ABOUT THIS EXERCISE.
Go through the material below and copy all lines with "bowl".

EXERCISE DATA.

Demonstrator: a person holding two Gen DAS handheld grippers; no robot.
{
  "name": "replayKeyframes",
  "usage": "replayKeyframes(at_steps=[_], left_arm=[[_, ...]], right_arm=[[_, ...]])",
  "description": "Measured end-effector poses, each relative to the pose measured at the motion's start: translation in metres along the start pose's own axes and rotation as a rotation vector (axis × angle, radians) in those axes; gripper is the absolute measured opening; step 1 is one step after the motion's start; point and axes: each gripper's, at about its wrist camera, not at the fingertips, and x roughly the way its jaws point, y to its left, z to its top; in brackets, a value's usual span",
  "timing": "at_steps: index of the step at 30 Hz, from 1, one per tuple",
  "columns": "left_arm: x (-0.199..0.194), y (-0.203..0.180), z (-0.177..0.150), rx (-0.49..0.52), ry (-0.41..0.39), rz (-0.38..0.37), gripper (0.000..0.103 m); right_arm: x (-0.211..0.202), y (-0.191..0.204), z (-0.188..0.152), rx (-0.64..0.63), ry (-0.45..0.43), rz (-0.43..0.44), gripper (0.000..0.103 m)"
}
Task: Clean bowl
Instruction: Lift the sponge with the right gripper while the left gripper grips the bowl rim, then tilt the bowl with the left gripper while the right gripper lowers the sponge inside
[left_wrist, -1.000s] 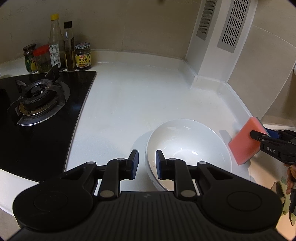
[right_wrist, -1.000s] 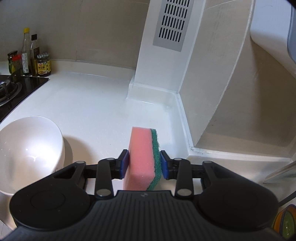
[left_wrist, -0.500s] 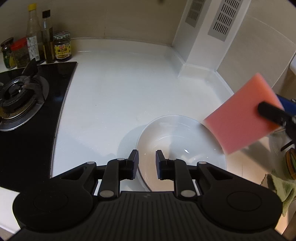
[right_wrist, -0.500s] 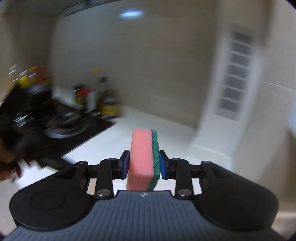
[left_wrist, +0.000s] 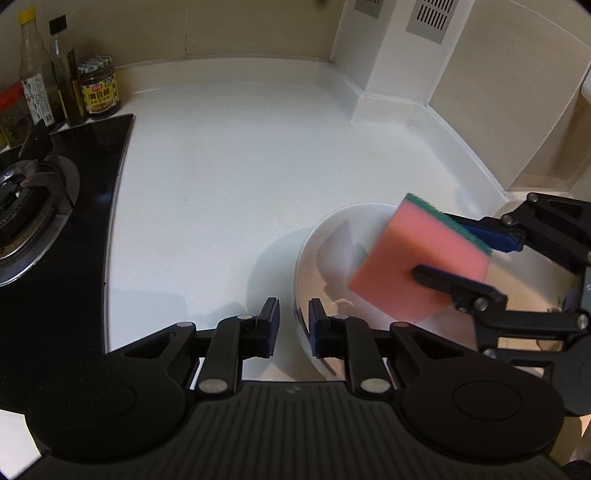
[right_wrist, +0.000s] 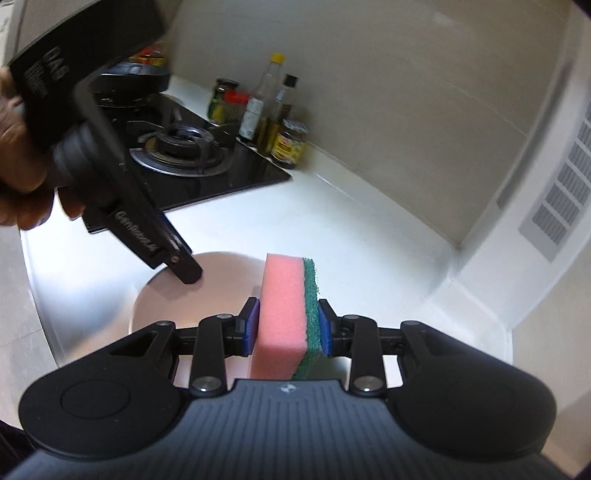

SOLUTION TO THE PROBLEM.
Task: Clean bowl
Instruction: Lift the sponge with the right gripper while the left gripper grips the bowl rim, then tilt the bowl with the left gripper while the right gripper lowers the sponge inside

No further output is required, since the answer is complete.